• **Problem description**:
Exclude the pictures and retype the entries as written.

• **Data extracted from a collection**:
____________________

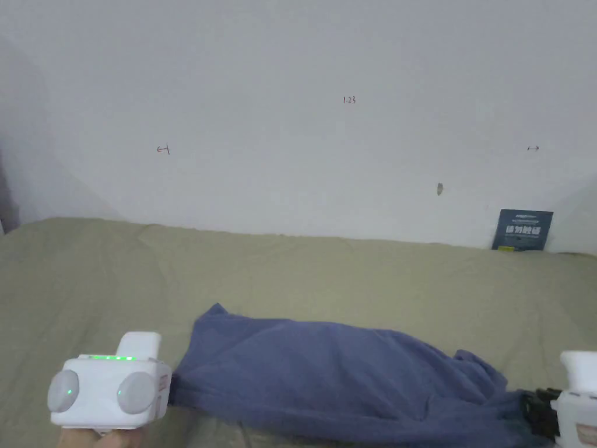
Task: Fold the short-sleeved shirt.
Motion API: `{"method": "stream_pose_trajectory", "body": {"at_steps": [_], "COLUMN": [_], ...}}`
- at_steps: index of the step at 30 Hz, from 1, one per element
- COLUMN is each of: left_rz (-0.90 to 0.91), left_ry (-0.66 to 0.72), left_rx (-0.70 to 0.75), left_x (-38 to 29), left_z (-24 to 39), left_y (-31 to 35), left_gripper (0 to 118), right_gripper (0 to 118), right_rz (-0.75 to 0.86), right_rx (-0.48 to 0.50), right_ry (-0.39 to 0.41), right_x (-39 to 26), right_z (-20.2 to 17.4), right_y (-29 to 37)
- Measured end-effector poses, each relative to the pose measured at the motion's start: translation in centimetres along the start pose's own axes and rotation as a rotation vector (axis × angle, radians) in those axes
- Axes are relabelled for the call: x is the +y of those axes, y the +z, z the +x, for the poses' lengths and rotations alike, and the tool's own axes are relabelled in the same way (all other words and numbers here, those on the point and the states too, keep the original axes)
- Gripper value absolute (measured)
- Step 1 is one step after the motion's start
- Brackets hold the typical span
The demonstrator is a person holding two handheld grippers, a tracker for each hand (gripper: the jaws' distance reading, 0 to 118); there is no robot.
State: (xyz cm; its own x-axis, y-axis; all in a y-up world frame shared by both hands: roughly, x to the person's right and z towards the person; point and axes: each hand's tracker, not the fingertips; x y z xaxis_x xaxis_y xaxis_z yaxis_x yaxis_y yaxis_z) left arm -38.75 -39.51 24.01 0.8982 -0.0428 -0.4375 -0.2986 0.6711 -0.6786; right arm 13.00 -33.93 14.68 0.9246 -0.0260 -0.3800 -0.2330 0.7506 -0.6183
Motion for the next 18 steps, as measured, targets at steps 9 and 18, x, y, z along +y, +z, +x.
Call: {"method": "stream_pose_trajectory", "body": {"at_steps": [9,18], "left_rz": [-0.055,-0.085], "left_ry": [0.03,0.046], "left_rx": [-0.02,-0.045], "left_x": [-10.3,-17.7], "left_z": [-4.4,-6.7], "left_y": [5.9,12.3], "left_gripper": [5,5], "right_gripper": [2,3], "right_rz": [-0.102,-0.121], "right_rx": [0.038,0.041], "right_ry": [-0.028,-0.074], "right_x": [-12.7,-17.5], "right_z": [-1.3,-0.4], "right_y": [7.8,12.0]}}
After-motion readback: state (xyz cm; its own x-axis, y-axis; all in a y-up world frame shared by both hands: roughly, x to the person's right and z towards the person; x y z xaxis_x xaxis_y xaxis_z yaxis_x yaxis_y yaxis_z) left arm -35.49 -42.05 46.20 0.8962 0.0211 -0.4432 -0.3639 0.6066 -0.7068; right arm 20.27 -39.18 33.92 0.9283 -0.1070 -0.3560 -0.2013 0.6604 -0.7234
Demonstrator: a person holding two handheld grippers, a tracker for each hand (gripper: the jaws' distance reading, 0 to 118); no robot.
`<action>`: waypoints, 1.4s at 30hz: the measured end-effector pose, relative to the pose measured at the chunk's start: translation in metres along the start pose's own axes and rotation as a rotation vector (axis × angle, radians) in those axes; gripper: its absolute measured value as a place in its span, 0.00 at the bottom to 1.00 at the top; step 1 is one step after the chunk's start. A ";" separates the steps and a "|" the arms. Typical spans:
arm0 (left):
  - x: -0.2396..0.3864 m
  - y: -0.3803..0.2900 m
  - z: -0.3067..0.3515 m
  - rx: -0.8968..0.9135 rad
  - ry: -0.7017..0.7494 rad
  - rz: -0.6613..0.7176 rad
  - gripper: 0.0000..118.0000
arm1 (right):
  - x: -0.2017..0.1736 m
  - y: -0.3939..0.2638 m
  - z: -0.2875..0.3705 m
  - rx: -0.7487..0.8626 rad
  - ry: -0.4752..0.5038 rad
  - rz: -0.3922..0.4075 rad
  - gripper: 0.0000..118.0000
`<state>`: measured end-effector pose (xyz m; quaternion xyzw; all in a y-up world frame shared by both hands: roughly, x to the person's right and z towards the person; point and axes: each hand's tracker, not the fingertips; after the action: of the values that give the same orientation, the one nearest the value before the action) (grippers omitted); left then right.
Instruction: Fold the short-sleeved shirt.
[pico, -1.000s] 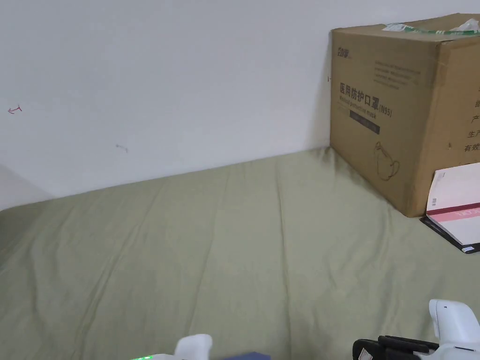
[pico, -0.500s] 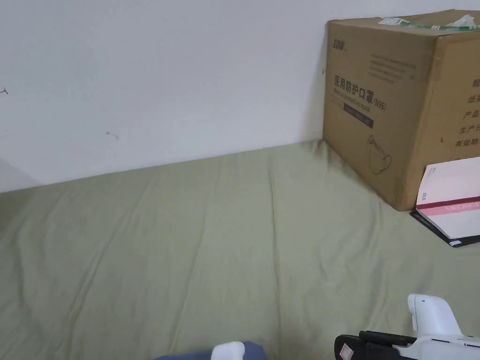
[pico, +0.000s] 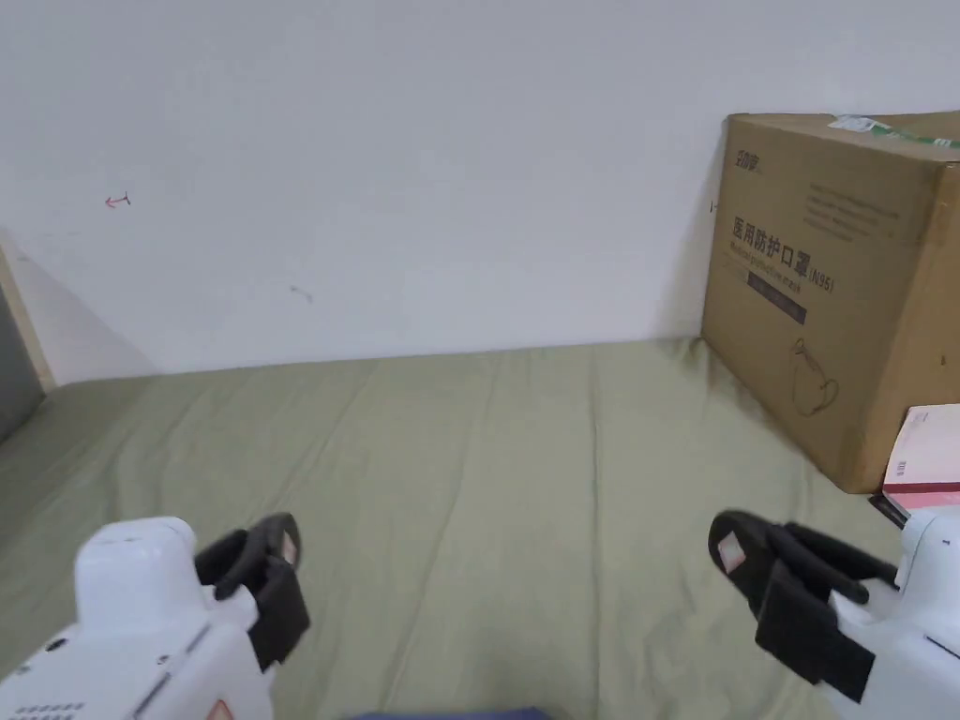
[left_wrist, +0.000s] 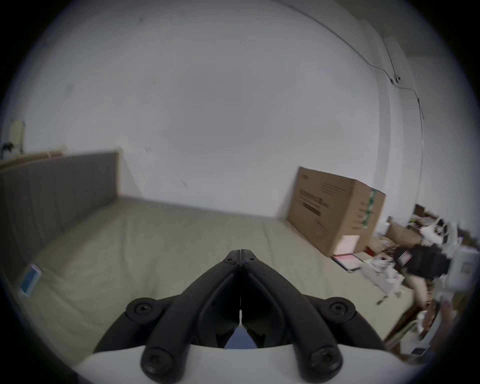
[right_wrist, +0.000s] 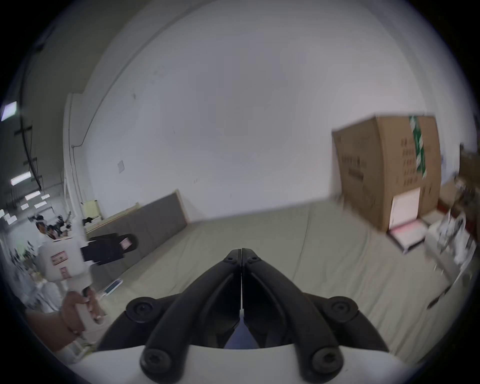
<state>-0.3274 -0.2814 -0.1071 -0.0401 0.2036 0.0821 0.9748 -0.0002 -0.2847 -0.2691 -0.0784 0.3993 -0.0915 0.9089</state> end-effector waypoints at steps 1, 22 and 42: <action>-0.003 -0.001 0.006 0.018 0.010 -0.010 0.00 | -0.004 0.001 0.002 0.052 -0.027 0.037 0.00; -0.045 -0.027 0.010 0.009 0.154 0.060 0.00 | -0.007 -0.019 -0.012 -0.017 -0.070 -0.064 0.00; -0.126 -0.096 -0.036 -0.470 -0.065 0.304 0.00 | 0.047 -0.224 -0.173 -0.998 0.038 -0.404 0.00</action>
<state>-0.4386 -0.3981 -0.0847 -0.2313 0.1514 0.2734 0.9213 -0.1203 -0.5252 -0.3693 -0.5743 0.3875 -0.0653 0.7181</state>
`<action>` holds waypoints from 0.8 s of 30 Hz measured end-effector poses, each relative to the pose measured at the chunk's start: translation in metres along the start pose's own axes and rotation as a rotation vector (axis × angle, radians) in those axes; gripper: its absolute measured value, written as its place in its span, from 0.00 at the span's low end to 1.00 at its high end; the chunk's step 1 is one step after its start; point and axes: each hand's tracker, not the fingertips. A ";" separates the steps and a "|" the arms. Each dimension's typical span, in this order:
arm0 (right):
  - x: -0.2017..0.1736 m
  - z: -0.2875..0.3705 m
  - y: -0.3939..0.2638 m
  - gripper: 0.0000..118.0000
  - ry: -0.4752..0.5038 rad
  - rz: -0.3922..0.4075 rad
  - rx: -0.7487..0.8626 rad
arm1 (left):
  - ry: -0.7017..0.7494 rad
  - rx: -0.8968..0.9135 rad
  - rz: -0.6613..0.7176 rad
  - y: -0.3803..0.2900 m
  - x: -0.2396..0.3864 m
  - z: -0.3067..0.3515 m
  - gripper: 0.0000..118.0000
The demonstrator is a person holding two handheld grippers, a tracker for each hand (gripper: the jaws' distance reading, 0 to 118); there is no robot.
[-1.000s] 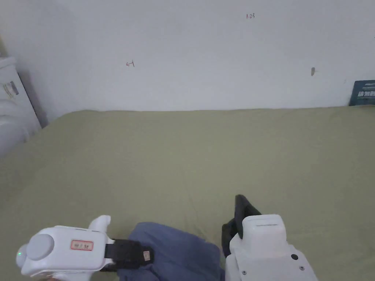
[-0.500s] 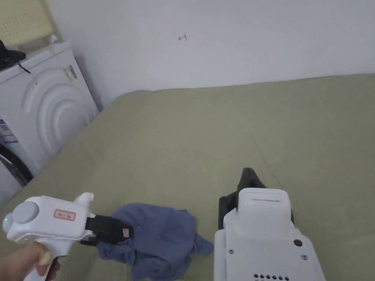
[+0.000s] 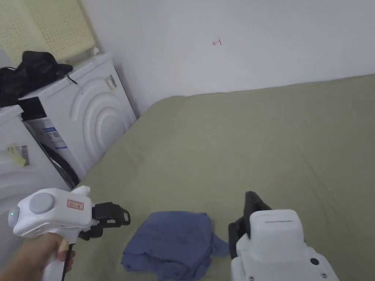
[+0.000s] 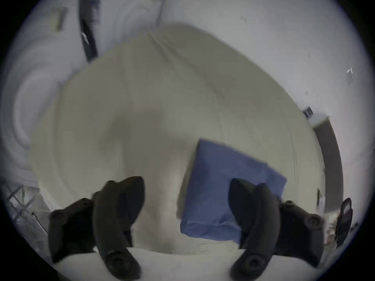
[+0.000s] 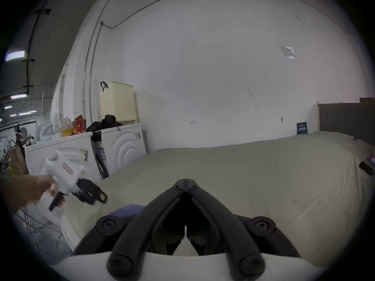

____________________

• **Written response**:
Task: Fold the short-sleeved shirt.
Motion API: `{"method": "stream_pose_trajectory", "body": {"at_steps": [_], "COLUMN": [_], ...}}`
- at_steps: index of the step at 30 Hz, from 1, one per element
- COLUMN is each of: left_rz (-0.90 to 0.91), left_ry (-0.66 to 0.72), left_rx (-0.70 to 0.75), left_x (-38 to 29), left_z (-24 to 39), left_y (-31 to 35), left_gripper (0 to 118), right_gripper (0 to 118), right_rz (-0.75 to 0.86), right_rx (-0.48 to 0.50), right_ry (-0.39 to 0.41), right_x (-39 to 26), right_z (-20.2 to 17.4), right_y (-29 to 37)
- Measured end-effector poses, each relative to the pose measured at the motion's start: translation in centimetres along the start pose's own axes and rotation as a rotation vector (axis × angle, radians) in those axes
- Axes are relabelled for the call: x is the +y of those axes, y the +z, z the +x, for the poses' lengths and rotations alike, and the tool's own axes are relabelled in the same way (all other words and numbers here, those on the point and the states too, keep the original axes)
- Gripper value absolute (measured)
- Step 1 is one step after the motion's start
- Brackets hold the typical span
The demonstrator is a person holding two handheld grippers, a tracker for each hand (gripper: the jaws' distance reading, 0 to 118); there is no robot.
State: (xyz cm; its own x-axis, y-axis; all in a y-up world frame shared by both hands: roughly, x to the person's right and z towards the person; point and axes: each hand's tracker, not the fingertips; x y z xaxis_x xaxis_y xaxis_z yaxis_x yaxis_y yaxis_z) left arm -38.75 -39.51 24.01 0.8982 -0.0428 -0.4375 -0.2986 0.6711 -0.6786; right arm 13.00 -33.93 14.68 0.9246 -0.0260 -0.3800 -0.2330 0.7506 -0.6183
Motion for the next 18 steps, as measured, targets at steps 9 and 18, x, y, z along +y, +z, +x.
Call: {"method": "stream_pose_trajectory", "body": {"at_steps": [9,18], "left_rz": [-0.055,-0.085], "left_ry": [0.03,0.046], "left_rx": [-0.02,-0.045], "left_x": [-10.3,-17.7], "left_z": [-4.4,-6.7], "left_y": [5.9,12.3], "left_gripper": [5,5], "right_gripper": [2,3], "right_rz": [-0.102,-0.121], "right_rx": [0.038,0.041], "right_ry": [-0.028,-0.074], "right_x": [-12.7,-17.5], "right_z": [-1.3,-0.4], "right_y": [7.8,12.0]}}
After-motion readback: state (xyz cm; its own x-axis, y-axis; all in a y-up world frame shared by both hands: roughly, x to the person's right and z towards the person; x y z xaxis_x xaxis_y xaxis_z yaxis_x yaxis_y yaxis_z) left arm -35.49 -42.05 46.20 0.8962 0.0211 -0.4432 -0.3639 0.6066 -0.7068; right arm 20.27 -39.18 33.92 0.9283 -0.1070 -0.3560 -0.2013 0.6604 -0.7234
Demonstrator: a person holding two handheld grippers, a tracker for each hand (gripper: the jaws' distance reading, 0 to 118); no robot.
`<action>`: waypoints, 1.4s at 30hz: the measured end-effector pose, relative to the pose measured at the chunk's start: translation in metres along the start pose's own axes and rotation as a rotation vector (axis × angle, radians) in those axes; gripper: its absolute measured value as a place in its span, 0.00 at the bottom to 1.00 at the top; step 1 is one step after the chunk's start. A ";" separates the steps and a "|" the arms. Typical spans:
arm0 (left):
  - x: -0.2396..0.3864 m
  - y: -0.3803..0.2900 m
  - z: -0.3067..0.3515 m
  - rx: -0.8968..0.9135 rad
  - ry: -0.7017..0.7494 rad
  - rz: -0.6613..0.7176 rad
  - gripper: 0.0000..118.0000
arm1 (right):
  - x: -0.2017..0.1736 m
  - y: -0.3939..0.2638 m
  - z: -0.2875..0.3705 m
  - rx: -0.7487..0.8626 rad
  - ry: -0.4752..0.5038 rad
  - rz: -0.3922..0.4075 rad
  - gripper: 0.0000..118.0000
`<state>`: measured end-effector pose (xyz m; quaternion xyzw; all in a y-up world frame shared by both hands: roughly, x to the person's right and z towards the person; point and axes: each hand's tracker, not the fingertips; after the action: of the values that give the same orientation, the one nearest the value before the action) (grippers omitted); left then right.
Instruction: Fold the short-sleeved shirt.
[pico, -1.000s] 
[pico, -0.500s] 
[pico, +0.000s] 
[left_wrist, +0.000s] 
[right_wrist, +0.000s] 
<state>-0.3274 -0.2814 -0.1071 -0.0401 0.2036 0.0821 0.9748 -0.0002 -0.2847 -0.2691 -0.0784 0.3993 -0.0915 0.9089</state> end-effector waypoints at steps 1, 22 and 42: <action>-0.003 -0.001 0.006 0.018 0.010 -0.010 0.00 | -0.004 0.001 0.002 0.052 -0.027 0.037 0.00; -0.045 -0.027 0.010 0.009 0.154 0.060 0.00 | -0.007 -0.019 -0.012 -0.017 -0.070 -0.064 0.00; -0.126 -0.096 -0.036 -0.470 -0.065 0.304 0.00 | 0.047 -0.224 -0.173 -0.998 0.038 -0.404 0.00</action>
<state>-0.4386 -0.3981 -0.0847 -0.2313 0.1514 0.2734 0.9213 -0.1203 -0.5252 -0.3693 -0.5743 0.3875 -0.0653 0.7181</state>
`<action>` holds waypoints from 0.8 s of 30 Hz measured end-effector poses, each relative to the pose measured at the chunk's start: translation in metres along the start pose's own axes and rotation as a rotation vector (axis × angle, radians) in those axes; gripper: its absolute measured value, written as its place in its span, from 0.00 at the span's low end to 1.00 at its high end; the chunk's step 1 is one step after its start; point and axes: each hand's tracker, not the fingertips. A ";" separates the steps and a "|" the arms. Each dimension's typical span, in this order:
arm0 (right):
  - x: -0.2017..0.1736 m
  - z: -0.2875..0.3705 m
  - y: -0.3939..0.2638 m
  - gripper: 0.0000..118.0000
  - ry: -0.4752..0.5038 rad
  - rz: -0.3922..0.4075 rad
  - rx: -0.7487..0.8626 rad
arm1 (left):
  - ry: -0.7017..0.7494 rad
  - rx: -0.8968..0.9135 rad
  - rz: -0.6613..0.7176 rad
  - y: -0.3803..0.2900 m
  - x: -0.2396..0.3864 m
  - z: -0.3067..0.3515 m
  - gripper: 0.0000..118.0000
The demonstrator is a person holding two handheld grippers, a tracker for each hand (gripper: the jaws' distance reading, 0 to 118); there is no robot.
[-1.000s] 
[-0.500s] 
[+0.000s] 
[+0.000s] 
[+0.000s] 

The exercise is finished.